Fresh perceptions translate to brand loyalty when consumers trust their local supermarket to pay attention to the details of sourcing and delivering the freshest food. Eighty-six percent of shoppers trust certain brands to be fresh, and supermarket brands enjoy far greater trust than global food brands.
Consumers relate supermarkets with freshness, which translates into an increased likelihood of someone purchasing a grab-and-go salad or sandwich from an on-site restaurant rather than picking up hot food from a convenience store. An additional incentive for consumers is when stores have separate quick checkout lanes for foodservice items. Packaging is another decisive freshness cue — 85 percent say transparent packaging is an important factor in determining freshness.
In-store execution also plays a prominent role in assessing the overall customer experience. Ninety-three percent agree that the cleanliness of the display is important in making purchasing decisions.
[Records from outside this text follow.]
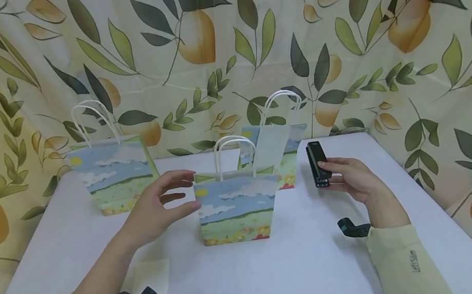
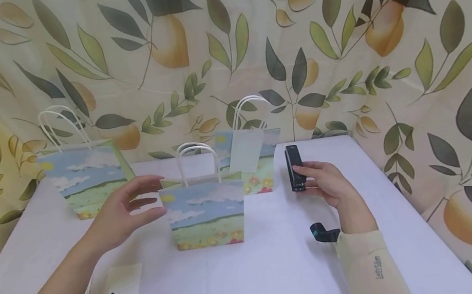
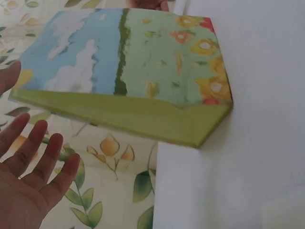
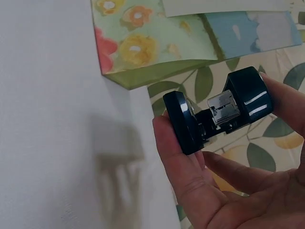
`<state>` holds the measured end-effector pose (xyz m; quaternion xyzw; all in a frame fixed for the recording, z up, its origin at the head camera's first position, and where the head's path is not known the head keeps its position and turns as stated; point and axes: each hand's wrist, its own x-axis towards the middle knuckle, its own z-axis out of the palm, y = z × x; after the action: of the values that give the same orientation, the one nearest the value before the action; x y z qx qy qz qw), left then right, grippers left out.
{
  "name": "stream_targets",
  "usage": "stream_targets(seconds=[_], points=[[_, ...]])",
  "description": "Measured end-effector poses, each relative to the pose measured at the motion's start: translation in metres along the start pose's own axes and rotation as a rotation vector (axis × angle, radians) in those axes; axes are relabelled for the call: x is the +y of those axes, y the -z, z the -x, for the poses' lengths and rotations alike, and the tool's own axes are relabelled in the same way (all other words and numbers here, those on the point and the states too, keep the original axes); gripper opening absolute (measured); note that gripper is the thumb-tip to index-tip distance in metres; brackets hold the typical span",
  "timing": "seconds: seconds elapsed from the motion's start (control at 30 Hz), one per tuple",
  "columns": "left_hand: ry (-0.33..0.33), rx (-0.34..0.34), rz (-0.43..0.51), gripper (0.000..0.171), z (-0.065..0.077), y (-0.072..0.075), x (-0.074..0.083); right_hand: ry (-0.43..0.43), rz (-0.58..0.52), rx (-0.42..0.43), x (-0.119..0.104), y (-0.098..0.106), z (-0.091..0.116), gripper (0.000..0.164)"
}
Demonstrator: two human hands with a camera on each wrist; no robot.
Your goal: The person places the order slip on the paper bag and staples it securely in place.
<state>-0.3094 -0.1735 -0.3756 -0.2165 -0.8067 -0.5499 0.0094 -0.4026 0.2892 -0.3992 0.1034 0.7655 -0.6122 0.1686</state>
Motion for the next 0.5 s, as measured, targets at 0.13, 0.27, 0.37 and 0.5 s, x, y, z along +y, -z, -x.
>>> stream_targets(seconds=[0.13, 0.27, 0.37, 0.5], points=[[0.048, -0.008, -0.061, 0.06, 0.008, 0.008, -0.007, -0.016, 0.007, 0.004, 0.004, 0.001, -0.003, 0.091], [0.119, -0.032, -0.147, 0.061, 0.019, 0.019, -0.017, -0.025, 0.008, -0.003, 0.007, 0.002, -0.004, 0.091], [0.153, -0.063, -0.209, 0.061, 0.03, 0.027, -0.028, -0.026, 0.019, -0.005, 0.007, 0.003, -0.005, 0.091], [0.19, -0.106, -0.291, 0.061, 0.046, 0.034, -0.038, -0.019, 0.031, -0.005, 0.006, 0.003, -0.004, 0.092]])
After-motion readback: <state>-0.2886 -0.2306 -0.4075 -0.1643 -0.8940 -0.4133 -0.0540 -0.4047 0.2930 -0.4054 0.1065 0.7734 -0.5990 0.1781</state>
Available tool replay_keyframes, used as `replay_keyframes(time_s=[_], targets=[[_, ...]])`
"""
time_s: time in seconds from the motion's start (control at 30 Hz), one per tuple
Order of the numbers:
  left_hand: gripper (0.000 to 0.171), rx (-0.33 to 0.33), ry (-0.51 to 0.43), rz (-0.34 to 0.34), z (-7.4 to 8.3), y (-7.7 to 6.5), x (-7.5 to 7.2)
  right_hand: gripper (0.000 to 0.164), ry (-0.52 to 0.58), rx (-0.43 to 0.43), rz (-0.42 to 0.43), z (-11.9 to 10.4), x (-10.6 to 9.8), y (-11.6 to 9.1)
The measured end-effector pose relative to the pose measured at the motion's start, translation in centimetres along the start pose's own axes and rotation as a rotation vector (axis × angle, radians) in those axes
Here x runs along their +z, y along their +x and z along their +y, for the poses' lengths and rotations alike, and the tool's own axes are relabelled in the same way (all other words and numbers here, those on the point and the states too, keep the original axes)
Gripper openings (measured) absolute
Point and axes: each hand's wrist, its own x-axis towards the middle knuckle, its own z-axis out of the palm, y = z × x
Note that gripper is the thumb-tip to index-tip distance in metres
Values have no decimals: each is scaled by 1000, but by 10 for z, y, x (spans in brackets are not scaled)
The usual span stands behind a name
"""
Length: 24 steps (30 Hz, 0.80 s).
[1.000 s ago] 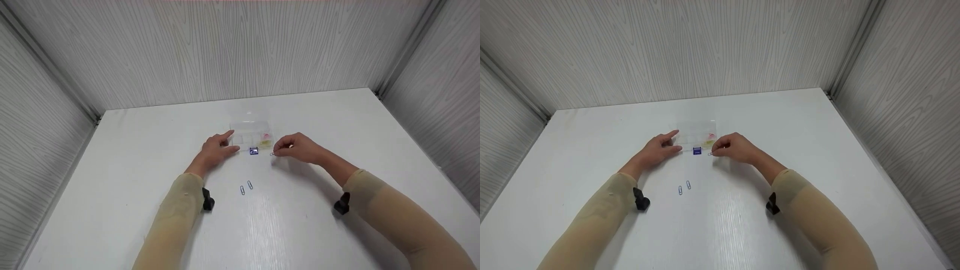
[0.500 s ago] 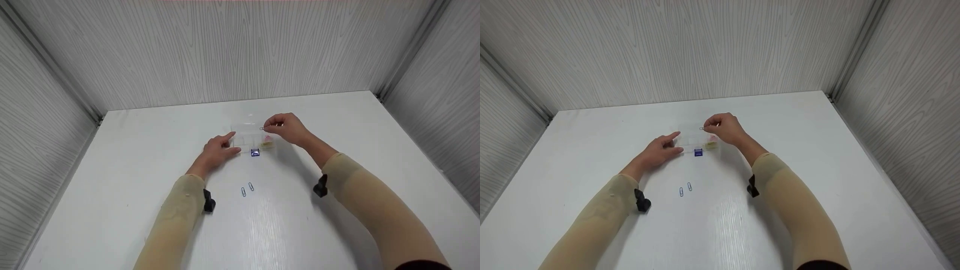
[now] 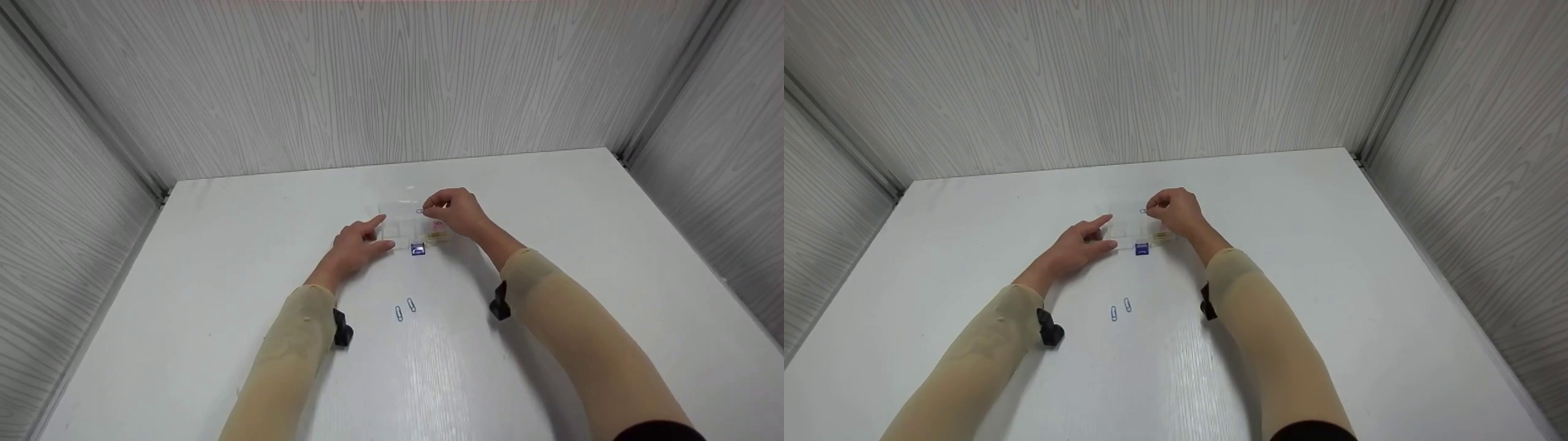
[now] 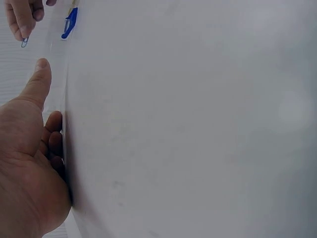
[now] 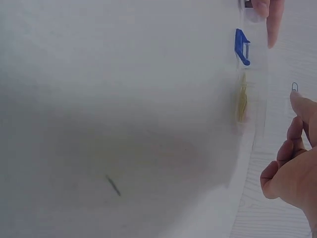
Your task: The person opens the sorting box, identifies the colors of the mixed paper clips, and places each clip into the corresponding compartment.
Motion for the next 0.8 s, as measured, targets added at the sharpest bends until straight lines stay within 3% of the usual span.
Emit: replay_keyframes(time_s=[0.23, 0.4, 0.6, 0.8], targets=[[73, 4, 12, -2, -1, 0, 0, 12, -25, 12, -1, 6, 5, 2], [73, 8, 4, -6, -2, 1, 1, 22, -31, 1, 0, 8, 3, -1], [73, -9, -6, -8, -1, 1, 2, 25, -10, -40, 16, 7, -4, -11], [74, -13, -8, -6, -2, 1, 1, 23, -9, -89, -30, 2, -6, -27]])
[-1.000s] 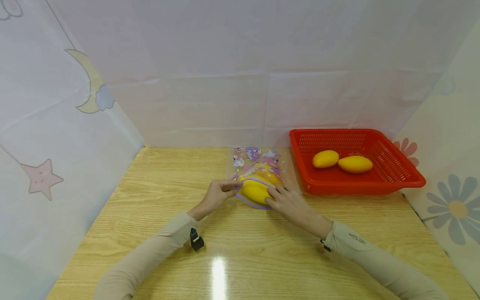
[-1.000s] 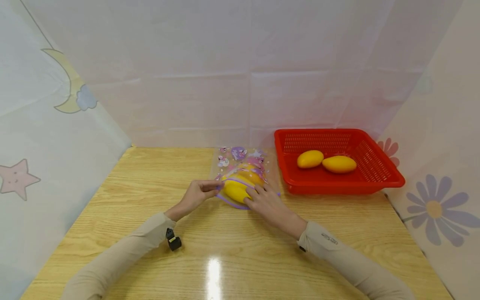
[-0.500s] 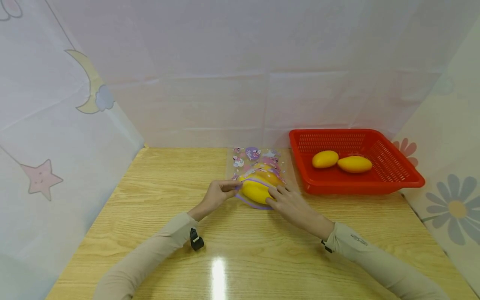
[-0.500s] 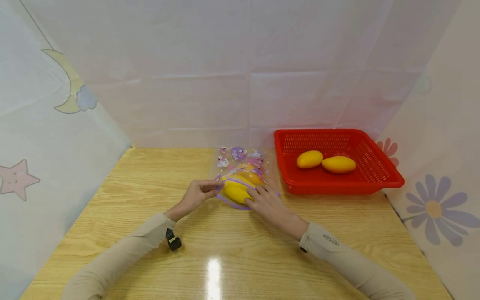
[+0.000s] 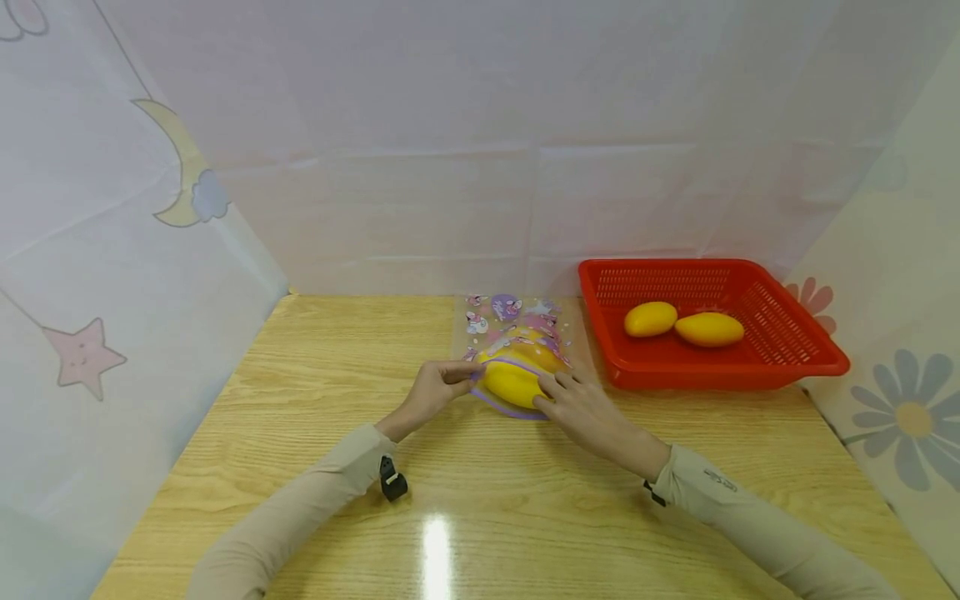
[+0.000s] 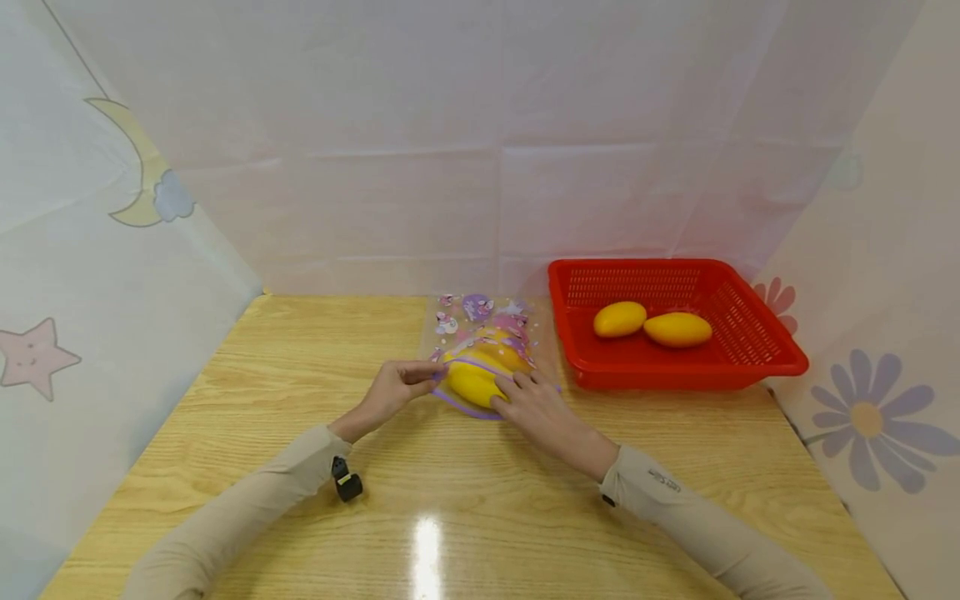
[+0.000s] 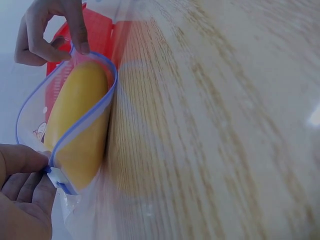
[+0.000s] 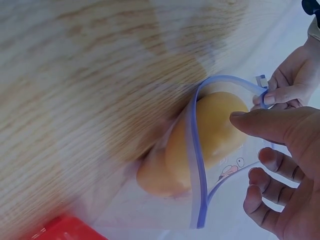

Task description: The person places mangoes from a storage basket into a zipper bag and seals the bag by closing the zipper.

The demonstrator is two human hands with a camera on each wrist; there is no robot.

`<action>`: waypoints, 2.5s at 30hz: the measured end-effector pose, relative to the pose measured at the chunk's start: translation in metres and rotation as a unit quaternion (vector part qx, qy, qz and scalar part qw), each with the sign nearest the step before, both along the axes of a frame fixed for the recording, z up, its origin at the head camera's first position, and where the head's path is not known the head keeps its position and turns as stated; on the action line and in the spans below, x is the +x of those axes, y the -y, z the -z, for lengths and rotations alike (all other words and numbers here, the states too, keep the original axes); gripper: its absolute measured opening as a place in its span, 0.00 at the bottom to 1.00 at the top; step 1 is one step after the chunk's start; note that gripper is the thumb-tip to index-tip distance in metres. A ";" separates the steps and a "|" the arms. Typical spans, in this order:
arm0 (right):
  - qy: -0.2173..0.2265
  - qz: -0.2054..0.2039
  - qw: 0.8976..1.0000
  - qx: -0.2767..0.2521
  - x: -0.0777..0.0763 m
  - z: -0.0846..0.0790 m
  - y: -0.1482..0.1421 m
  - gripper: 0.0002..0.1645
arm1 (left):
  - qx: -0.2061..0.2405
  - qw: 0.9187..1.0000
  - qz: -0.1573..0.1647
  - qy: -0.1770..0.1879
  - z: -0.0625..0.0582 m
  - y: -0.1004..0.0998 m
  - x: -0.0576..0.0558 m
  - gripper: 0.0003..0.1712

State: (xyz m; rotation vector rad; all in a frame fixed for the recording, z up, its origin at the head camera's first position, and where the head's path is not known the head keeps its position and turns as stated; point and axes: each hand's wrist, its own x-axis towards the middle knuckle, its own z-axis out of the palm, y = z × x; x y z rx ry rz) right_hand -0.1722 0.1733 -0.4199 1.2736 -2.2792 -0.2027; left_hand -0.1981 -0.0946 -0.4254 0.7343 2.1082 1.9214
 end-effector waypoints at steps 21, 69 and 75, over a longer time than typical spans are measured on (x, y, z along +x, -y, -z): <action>0.022 -0.031 0.998 -0.053 -0.002 -0.006 -0.004 0.14 | 0.001 1.000 0.005 -0.003 0.000 0.001 0.001 0.17; 0.034 0.038 0.993 -0.106 -0.016 -0.029 -0.030 0.11 | -0.003 1.000 -0.005 -0.009 0.000 0.001 0.001 0.17; 0.017 0.038 0.993 -0.113 -0.019 -0.031 -0.035 0.16 | 0.000 1.000 -0.004 -0.005 0.001 0.000 0.001 0.17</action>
The variety of offerings in large-format supermarket salad bars can feed the desires of customers making their meal at the salad bar, as well as those looking to make their home cooking fresher and more convenient by including salad bar ingredients. In discussions, some shoppers reported buying items including roasted peppers and pickled vegetables from the salad bar to make home-prepared meals easier without sacrificing flavor.
Experts On Staff Matter
There is no dispute that a well-trained, customer-centric staff is important to any successful operation. This is particularly true when it comes to perceptions of freshness. Eighty-eight percent of consumers agreed that knowledgeable staff members are important in determining freshness. Customers also notice personal attention to cleanliness; with 93 percent saying that employees’ adherence to sanitation standards is crucial in determining freshness.
Millennial and Gen Z consumers can be the most unforgiving about lackluster service, choosing technology more than human interaction when they want to get their order right. This could mean using kiosks in foodservice operations to place customized orders exactly the way they want them or picking up grab-and-go items with self-checkout options.
When it comes to the supermarket, Millennials are the most likely generation to buy food from supermarket restaurants. Despite the recent boom in delivery services and their corresponding apps, Millennials are the most skeptical of delivered food of all the age groups surveyed. Fewer than half of Millennials surveyed (42 percent) agreed that delivered food is usually fresh, with Gen X consumers in the middle at 49 percent and Seniors shouldering the highest fresh delivery expectations at 63 percent.
Fresh Perceptions Translate To Brand Preference
Shopping for produce remains a very personal experience. Eighty-four percent of consumers surveyed like picking out their own produce, and the same percentage agrees that their local supermarket has great fresh food. Fresh perceptions translate to brand loyalty when consumers trust their local supermarket to pay attention to the details of sourcing and delivering the freshest food. Eighty-six percent of shoppers trust certain brands to be fresh, and supermarket brands enjoy far greater trust than global food brands.
The challenge is continuing to innovate with fresh offerings that appeal to loyal customers as restaurants, convenience stores, and other food venues continue to find new ways to capture the crave for fresh food.
Sharon Olson is the executive director of Culinary Visions, a division of Olson Communications based in Chicago. Culinary Visions is a food-focused insight and trend-forecasting firm that provides original consumer and culinary professional research for companies in the food industry.